In the listing that follows, count the lines holding the word "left" and report only that number.

____

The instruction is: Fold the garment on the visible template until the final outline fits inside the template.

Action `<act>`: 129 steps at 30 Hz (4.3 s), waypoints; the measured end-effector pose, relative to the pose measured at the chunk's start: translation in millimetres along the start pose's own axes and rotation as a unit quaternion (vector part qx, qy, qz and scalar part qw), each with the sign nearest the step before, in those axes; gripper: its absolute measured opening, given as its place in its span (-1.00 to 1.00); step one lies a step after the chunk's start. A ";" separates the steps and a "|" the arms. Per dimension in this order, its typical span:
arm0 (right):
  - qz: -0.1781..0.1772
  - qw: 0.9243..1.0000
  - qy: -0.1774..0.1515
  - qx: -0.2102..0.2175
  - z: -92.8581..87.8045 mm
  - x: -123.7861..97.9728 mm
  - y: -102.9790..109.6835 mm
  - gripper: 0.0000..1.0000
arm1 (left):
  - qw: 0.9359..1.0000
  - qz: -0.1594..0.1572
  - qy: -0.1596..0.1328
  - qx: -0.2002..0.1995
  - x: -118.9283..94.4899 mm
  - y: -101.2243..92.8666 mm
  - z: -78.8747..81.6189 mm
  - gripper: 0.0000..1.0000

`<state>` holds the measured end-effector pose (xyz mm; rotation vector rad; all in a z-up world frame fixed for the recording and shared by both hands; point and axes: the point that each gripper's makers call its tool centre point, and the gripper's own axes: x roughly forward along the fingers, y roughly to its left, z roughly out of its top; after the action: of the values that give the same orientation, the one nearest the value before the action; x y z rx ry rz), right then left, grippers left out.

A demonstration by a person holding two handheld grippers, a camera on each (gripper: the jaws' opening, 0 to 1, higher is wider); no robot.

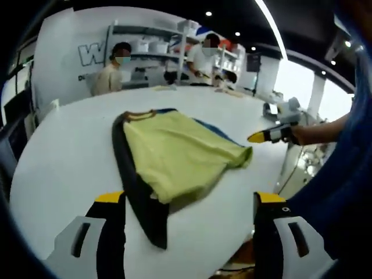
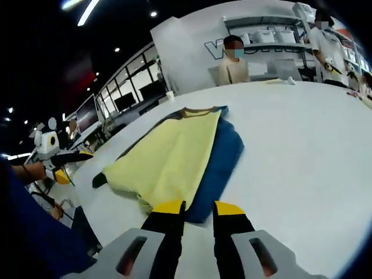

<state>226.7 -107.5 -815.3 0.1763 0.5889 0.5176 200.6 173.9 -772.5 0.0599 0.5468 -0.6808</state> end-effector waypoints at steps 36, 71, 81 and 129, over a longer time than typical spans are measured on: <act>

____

## Your response
2